------ Material shown

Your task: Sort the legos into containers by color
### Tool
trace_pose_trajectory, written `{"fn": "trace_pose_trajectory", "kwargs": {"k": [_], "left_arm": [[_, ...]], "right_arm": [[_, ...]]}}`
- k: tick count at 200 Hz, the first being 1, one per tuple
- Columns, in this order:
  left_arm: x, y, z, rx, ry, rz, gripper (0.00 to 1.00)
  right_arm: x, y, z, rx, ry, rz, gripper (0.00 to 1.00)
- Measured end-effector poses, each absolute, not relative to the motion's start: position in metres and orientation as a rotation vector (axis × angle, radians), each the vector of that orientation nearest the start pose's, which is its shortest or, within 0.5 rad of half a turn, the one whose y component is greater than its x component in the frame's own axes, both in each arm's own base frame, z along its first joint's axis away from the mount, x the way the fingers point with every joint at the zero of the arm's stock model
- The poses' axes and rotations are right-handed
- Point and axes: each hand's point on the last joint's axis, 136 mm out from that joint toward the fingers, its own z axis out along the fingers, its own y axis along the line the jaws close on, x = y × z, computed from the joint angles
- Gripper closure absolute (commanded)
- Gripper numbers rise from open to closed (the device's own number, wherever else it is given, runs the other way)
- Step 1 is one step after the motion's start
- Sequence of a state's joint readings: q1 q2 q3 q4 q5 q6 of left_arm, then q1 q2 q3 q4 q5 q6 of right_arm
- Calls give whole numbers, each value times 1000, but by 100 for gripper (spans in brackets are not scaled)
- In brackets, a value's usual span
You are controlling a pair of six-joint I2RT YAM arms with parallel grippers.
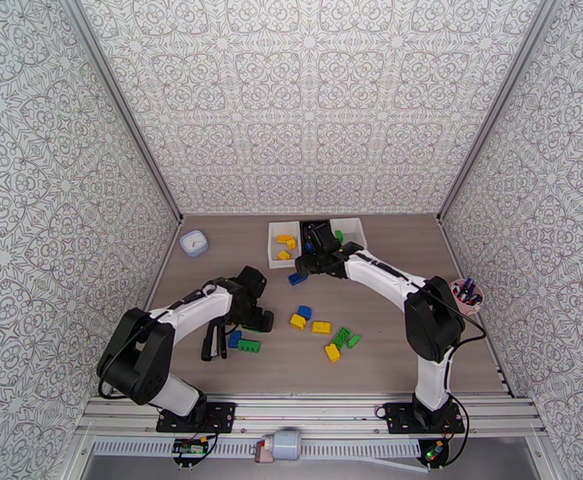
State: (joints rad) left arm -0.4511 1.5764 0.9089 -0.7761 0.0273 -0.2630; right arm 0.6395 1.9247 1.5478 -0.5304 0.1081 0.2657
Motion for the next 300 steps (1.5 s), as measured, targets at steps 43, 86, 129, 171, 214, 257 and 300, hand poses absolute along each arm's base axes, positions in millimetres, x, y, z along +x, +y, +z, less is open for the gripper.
{"fn": "trace_pose_trajectory", "kwargs": {"k": [43, 86, 129, 171, 214, 257, 300], "left_arm": [[249, -131, 20, 294, 3055, -80, 28], [250, -132, 20, 276, 3055, -79, 40], [260, -138, 28, 270, 2993, -116, 40], [292, -160, 64, 284, 2777, -251, 39], [310, -184, 94, 372, 2613, -337, 38], [317, -190, 111, 412, 2534, -361, 38], [318, -192, 116, 418, 2511, -368, 38]], "right_arm": [[423, 285, 133, -391, 2459, 250, 10], [432, 270, 146, -290, 2436, 272, 11], [439, 254, 160, -176, 2404, 305, 12], [457, 224, 158, -12, 2431, 318, 18], [508, 212, 141, 24, 2484, 256, 34], [538, 222, 110, -27, 2557, 197, 50], [544, 221, 96, -58, 2608, 151, 70]]}}
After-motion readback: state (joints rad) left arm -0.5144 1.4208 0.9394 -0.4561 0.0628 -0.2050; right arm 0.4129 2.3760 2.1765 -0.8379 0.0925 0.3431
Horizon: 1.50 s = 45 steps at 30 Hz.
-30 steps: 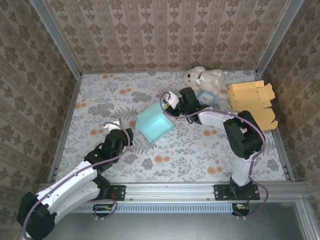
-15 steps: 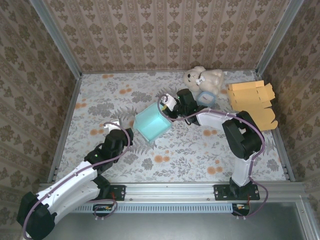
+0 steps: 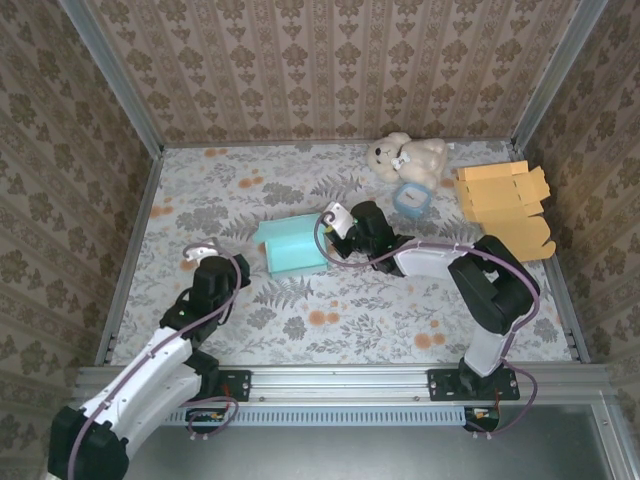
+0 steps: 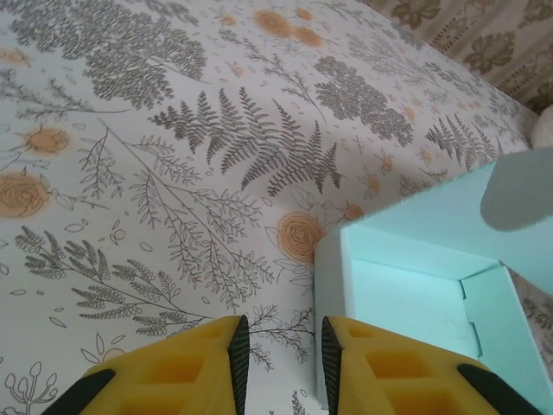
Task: Fold the paper box
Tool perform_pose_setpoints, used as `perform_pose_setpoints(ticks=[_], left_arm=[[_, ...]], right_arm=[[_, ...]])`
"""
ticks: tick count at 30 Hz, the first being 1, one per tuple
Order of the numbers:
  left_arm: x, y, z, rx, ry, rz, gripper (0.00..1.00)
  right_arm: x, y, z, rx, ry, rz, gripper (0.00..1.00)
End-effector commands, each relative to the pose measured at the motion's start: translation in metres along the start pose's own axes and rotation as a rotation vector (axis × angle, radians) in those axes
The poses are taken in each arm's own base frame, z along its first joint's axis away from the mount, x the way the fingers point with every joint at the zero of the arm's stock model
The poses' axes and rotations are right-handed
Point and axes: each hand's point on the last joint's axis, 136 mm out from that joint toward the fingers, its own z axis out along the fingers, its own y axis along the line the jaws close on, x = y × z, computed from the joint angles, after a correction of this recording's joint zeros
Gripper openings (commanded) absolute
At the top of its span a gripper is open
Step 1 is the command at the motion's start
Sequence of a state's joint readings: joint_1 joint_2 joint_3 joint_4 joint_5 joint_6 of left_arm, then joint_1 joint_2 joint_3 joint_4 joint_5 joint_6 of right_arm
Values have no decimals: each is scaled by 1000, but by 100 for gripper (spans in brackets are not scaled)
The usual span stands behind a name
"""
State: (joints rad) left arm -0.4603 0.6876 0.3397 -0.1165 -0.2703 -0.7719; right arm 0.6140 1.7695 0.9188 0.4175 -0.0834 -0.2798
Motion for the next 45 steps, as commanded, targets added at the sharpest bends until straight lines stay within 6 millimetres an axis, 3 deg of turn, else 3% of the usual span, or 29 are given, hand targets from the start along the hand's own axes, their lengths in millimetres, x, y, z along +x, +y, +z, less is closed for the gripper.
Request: perform_pose_setpoints(ticks=[1,9,20,28,36,45], left_arm=[[-4,2,-1,24,5,-94,30],[-24,13,16,-68,-25,-99,31],[-52,-11,50,-44,6,-95,31],[-40,-36,72,1,75,-59,29],[-34,-51,76,18,87,-26,28],[-9,-83,78,88,135,11,27]], right_arm=[[12,-13,-6,95,22,45,0],[9,-13,-14,105,-9,39,0],[-19,-14,-42,123,-113,-25,0],[-22,-9,-43,93,-133,-4,0],[-24,-7,-43,91,-133,9,0],[-24,0,-38,104,-135,69,0]])
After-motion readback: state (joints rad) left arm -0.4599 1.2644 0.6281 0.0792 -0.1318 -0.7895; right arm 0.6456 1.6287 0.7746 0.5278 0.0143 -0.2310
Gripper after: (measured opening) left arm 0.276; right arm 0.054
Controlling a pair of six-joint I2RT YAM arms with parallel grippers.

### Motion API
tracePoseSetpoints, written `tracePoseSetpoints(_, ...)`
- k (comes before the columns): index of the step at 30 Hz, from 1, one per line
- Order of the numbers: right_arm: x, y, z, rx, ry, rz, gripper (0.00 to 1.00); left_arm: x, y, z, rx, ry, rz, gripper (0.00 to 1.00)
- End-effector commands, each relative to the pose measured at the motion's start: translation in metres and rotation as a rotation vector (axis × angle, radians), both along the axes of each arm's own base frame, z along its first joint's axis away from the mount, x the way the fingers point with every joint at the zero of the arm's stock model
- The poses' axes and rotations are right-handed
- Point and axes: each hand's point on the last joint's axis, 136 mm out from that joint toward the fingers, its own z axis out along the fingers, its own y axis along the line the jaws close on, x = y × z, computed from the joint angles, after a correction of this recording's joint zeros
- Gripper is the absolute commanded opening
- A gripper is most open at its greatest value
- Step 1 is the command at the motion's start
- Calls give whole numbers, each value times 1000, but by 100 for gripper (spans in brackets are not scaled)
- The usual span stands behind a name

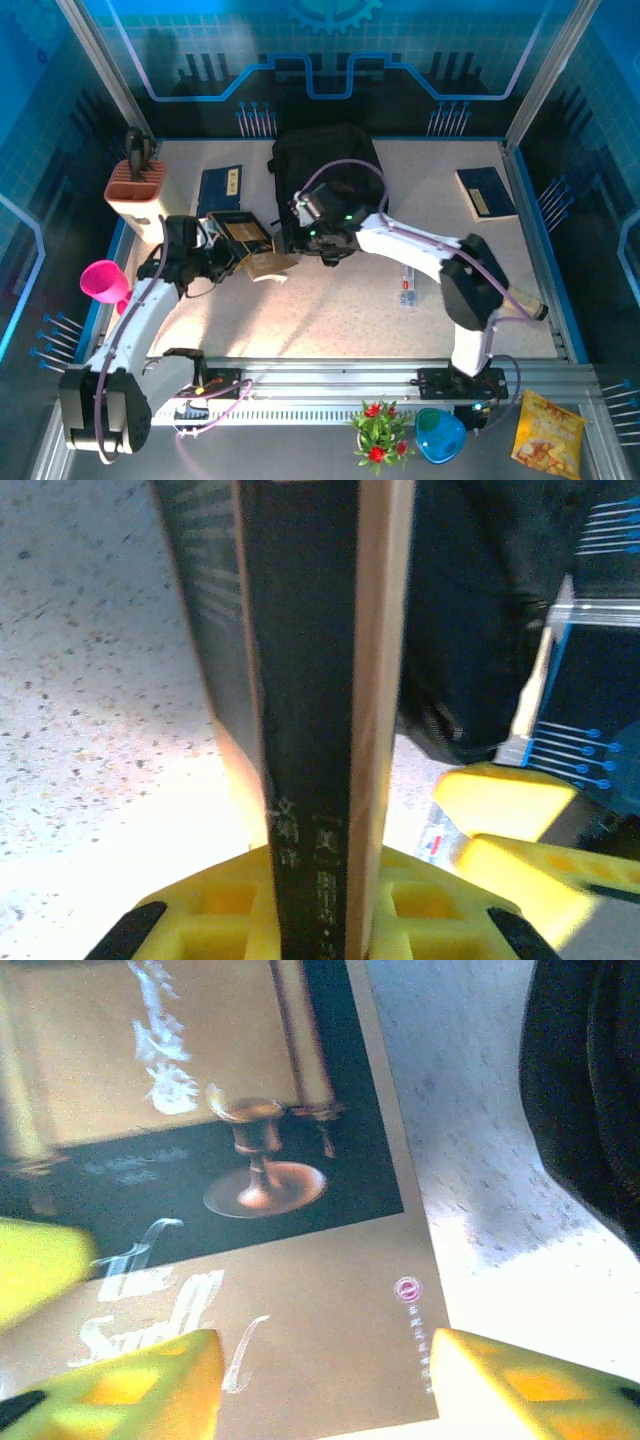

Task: Pack the student bag
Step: Pick up the book from the middle-left of the table, then pass the book.

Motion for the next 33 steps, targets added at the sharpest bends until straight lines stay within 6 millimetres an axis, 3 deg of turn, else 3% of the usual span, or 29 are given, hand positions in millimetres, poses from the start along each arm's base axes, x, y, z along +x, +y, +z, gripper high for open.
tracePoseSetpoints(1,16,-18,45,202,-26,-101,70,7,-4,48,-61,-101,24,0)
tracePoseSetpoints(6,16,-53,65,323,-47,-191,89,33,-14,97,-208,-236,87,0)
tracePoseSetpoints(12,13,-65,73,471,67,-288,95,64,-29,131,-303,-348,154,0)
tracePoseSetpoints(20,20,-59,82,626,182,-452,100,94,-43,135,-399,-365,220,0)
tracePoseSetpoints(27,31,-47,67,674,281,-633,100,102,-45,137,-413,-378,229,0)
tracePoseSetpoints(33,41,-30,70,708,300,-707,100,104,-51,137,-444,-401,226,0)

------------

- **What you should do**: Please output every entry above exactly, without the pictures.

- **Result for this task**:
Your task: Sort the legos into containers by color
### Tool
trace_pose_trajectory, written `{"fn": "trace_pose_trajectory", "kwargs": {"k": [_], "left_arm": [[_, ...]], "right_arm": [[_, ...]]}}`
- k: tick count at 200 Hz, the first being 1, one per tuple
- Columns, in this order:
  left_arm: x, y, z, rx, ry, rz, gripper (0.00 to 1.00)
  right_arm: x, y, z, rx, ry, rz, gripper (0.00 to 1.00)
- Measured end-effector poses, each absolute, not relative to the motion's start: position in metres and orientation as a rotation vector (axis × angle, radians), each the vector of that orientation nearest the start pose's, which is its shortest or, within 0.5 rad of half a turn, the one whose y component is greater than its x component in the frame's own axes, both in each arm's own base frame, z along its first joint's axis away from the mount, x the way the fingers point with every joint at the zero of the arm's stock model
- The poses' axes and rotations are right-handed
- Point and axes: each hand's point on the last joint's axis, 136 mm out from that joint toward the fingers, its own z axis out along the fingers, its own y axis along the line the jaws close on, x = y × z, computed from the joint angles
- Gripper closure absolute (commanded)
- Gripper numbers rise from open to closed (the device's own number, wherever else it is given, runs the other way)
- Step 1 is one step after the motion's start
- Sequence of a state's joint readings: q1 q2 q3 q4 q5 q6 of left_arm, then q1 q2 q3 q4 q5 q6 of right_arm
- Calls give whole numbers, each value times 1000, but by 100 for gripper (spans in brackets are not scaled)
- In brackets, a value's usual span
You are controlling a pair of six-joint I2RT YAM arms with parallel grippers.
State: (joints rad) left arm -0.4511 1.5764 0.9089 -0.7761 0.0273 -0.2630; right arm 0.6395 1.9247 1.5478 -0.5304 0.1081 0.2657
Motion for the next 300 steps (1.5 s), as measured, targets at steps 43, 86, 129, 171, 214, 257 and 300, hand poses absolute along each arm's base axes, positions in millimetres, x, y, z along +x, +y, +z, less is open for the gripper.
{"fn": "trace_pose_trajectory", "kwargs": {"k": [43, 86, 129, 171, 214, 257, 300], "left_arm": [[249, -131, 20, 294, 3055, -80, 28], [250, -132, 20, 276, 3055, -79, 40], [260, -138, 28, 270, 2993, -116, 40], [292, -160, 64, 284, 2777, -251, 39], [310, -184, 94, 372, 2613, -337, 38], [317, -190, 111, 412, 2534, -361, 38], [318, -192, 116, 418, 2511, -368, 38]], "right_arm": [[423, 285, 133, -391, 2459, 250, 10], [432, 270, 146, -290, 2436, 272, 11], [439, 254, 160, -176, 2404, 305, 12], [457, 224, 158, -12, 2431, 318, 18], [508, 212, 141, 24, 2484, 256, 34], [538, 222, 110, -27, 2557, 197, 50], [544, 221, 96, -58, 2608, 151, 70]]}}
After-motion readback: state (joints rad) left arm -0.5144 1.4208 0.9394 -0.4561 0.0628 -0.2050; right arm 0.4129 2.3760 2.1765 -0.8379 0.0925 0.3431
Horizon: 1.50 s = 45 steps at 30 Hz.
-30 steps: 
-15 steps: 
+0 steps: 
+0 steps: 
Task: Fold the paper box
Tool perform_pose_setpoints, used as `perform_pose_setpoints(ticks=[_], left_arm=[[_, ...]], right_arm=[[_, ...]])`
"""
ticks: tick count at 30 Hz, the first being 1, one per tuple
Order of the numbers:
  left_arm: x, y, z, rx, ry, rz, gripper (0.00..1.00)
  right_arm: x, y, z, rx, ry, rz, gripper (0.00..1.00)
End-effector commands, each relative to the pose measured at the motion's start: translation in metres along the start pose's own axes and rotation as a rotation vector (axis × angle, radians) in those axes
The poses are taken in each arm's own base frame, z along its first joint's axis away from the mount, x the way the fingers point with every joint at the zero of the arm's stock model
The poses' axes and rotations are right-handed
Point and axes: each hand's point on the last joint's axis, 136 mm out from that joint toward the fingers, its own z axis out along the fingers, its own y axis along the line the jaws close on, x = y × z, computed from the joint angles, after a correction of this recording's joint zeros
Gripper openings (commanded) absolute
At the top of its span a gripper is open
Step 1 is the command at the motion's start
Sequence of a state's joint readings: joint_1 joint_2 joint_3 joint_4 joint_5 joint_6 of left_arm, then joint_1 joint_2 joint_3 joint_4 joint_5 joint_6 of right_arm
Values have no decimals: each is scaled by 1000, but by 100 for gripper (spans in brackets are not scaled)
The usual span stands behind a name
"""
State: (joints rad) left arm -0.4603 0.6876 0.3397 -0.1165 -0.2703 -0.7719; right arm 0.6140 1.7695 0.9188 0.4175 -0.0834 -0.2798
Motion for the next 45 steps, as commanded, targets added at the sharpest bends until straight lines stay within 6 millimetres an axis, 3 deg of turn, else 3% of the usual span, or 29 are given, hand targets from the start along the hand's own axes, their lengths in millimetres, x, y, z along +x, +y, +z, less is closed for the gripper.
Request: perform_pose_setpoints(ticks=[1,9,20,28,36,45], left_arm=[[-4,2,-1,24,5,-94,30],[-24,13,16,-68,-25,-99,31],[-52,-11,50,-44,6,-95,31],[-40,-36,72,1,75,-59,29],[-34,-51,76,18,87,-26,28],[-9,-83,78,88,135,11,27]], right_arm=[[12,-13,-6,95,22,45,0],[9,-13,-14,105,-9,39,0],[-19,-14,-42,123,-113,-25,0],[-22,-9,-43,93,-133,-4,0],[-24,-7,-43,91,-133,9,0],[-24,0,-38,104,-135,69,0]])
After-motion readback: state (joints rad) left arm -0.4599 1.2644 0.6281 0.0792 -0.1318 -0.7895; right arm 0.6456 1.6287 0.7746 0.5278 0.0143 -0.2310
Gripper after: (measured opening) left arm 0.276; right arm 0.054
Controlling a pair of six-joint I2RT YAM arms with parallel grippers.

### Motion API
tracePoseSetpoints, written `tracePoseSetpoints(_, ...)`
- k (comes before the columns): index of the step at 30 Hz, from 1, one per line
- Order of the numbers: right_arm: x, y, z, rx, ry, rz, gripper (0.00 to 1.00); left_arm: x, y, z, rx, ry, rz, gripper (0.00 to 1.00)
- End-effector commands, each relative to the pose measured at the motion's start: translation in metres and rotation as a rotation vector (axis × angle, radians), both along the axes of each arm's own base frame, z along its first joint's axis away from the mount, x the way the fingers point with every joint at the zero of the arm's stock model
- The poses' axes and rotations are right-handed
- Point and axes: each hand's point on the last joint's axis, 136 mm out from that joint toward the fingers, its own z axis out along the fingers, its own y axis along the line the jaws close on, x = y × z, computed from the joint angles, after a correction of this recording's joint zeros
- Gripper is the absolute commanded opening
- A gripper is most open at its greatest value
- Step 1 is the command at the motion's start
- Calls give whole numbers, each value times 1000, but by 100 for gripper (spans in brackets are not scaled)
- The usual span stands behind a name


Task: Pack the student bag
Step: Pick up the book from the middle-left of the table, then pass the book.

Motion for the next 33 steps, targets added at the sharpest bends until straight lines stay within 6 millimetres an axis, 3 deg of turn, else 3% of the usual span, or 29 are given, hand positions in millimetres, poses from the start along each arm's base axes, x, y, z along +x, +y, +z, gripper high for open.
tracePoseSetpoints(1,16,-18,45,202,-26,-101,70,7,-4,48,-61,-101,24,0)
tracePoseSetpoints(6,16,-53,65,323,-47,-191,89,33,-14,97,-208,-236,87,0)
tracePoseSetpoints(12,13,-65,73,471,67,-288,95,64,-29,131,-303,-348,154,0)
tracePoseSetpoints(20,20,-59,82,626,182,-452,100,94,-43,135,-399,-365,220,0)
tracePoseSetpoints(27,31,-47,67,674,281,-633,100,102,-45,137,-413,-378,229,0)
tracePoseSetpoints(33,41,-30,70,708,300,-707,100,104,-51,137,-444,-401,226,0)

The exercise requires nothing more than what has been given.